Multi-country Project on the Role of Diet, Food-related Behavior, and Obesity in the Prevention of Depression (MoodFOOD)

Research has shown that nutrition may be an important way to promote mood and health, but so far researchers do not know which aspects of nutrition and behaviour are most important. The study is collaboration between the United Kingdom, Germany, Netherlands and Spain, funded by the European Commission. The trial compares different nutritional and lifestyle strategies that might promote mood and health in people who are overweight. For this purpose the design is a two-by-two factorial randomized controlled prevention trial with two intervention conditions: a multi-nutrient supplement and a food-related behavioural change (FBC) intervention. A total of four intervention groups are created: control condition (placebo, no FBC intervention), placebo with FBC intervention, multinutrient supplement with no FBC intervention, multi-nutrient supplement with FBC intervention.Recruitment: 1000 subjects will be recruited at four study sites in different EU countries (United Kingdom, Germany, Netherlands and Spain). Participants will be randomized with equal probability to the four intervention arms using a blind computerised randomization procedure.The multinutrient supplement and the placebo needs to taken every day during one year. The multinutrient supplement pill will contain omega 3 fatty acids, vitamin D, folic acid, selenium and calcium. FBC will consist of 21 behavioral activation sessions to adopt healthy diet behaviours that are known to explain the association between food intake and depression.
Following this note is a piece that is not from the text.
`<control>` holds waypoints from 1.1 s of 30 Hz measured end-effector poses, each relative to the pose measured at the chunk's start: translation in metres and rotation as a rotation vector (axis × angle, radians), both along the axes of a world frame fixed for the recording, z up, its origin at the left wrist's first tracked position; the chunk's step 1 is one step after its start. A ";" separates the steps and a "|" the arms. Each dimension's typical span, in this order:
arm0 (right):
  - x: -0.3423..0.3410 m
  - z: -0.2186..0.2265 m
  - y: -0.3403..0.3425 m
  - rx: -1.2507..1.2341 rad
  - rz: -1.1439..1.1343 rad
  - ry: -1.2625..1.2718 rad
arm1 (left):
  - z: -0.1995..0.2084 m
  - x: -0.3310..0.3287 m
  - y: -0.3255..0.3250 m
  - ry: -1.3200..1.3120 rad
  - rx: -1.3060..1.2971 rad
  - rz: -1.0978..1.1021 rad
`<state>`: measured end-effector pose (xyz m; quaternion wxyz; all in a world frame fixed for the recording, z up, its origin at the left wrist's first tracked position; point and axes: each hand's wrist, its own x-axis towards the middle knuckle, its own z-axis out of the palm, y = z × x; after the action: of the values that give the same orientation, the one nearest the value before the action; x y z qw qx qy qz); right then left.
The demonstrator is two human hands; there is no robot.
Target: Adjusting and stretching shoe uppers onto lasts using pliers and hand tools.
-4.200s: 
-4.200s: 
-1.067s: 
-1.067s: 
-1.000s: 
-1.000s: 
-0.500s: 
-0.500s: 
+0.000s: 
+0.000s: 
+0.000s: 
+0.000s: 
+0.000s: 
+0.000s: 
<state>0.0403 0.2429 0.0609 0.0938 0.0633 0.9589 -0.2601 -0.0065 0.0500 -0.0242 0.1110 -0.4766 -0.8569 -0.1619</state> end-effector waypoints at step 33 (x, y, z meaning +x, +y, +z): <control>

Follow-up assessment will be conducted by researchers unaware of the randomization status at 3, 6, and 12 months for primary and secondary outcomes. Data will first be analyzed according to the intention-to-treat principle, using (mixed model) analysis of covariance with primary and secondary endpoints, testing for the effects of the two nutritional strategies separately as well as combined (following the 2x2 factorial design of the trial). Per-protocol analyses and mediation analyses will be conducted to examine to what extent compliance and potential mediating mechanisms explain the impact on the primary and secondary endpoints. Data collection at the different sites will be conducted according to the strictest European code of ethics and conduct as well as codes for Good Clinical Practice, and local/national and international laws and regulations, including the Declaration of Helsinki. In a random subsample of trial participants (n=50 per intervention arm) blood samples will be collected at baseline, and after 3 and 12 months to measure blood levels of the nutrients provided with the multi-nutrient supplement.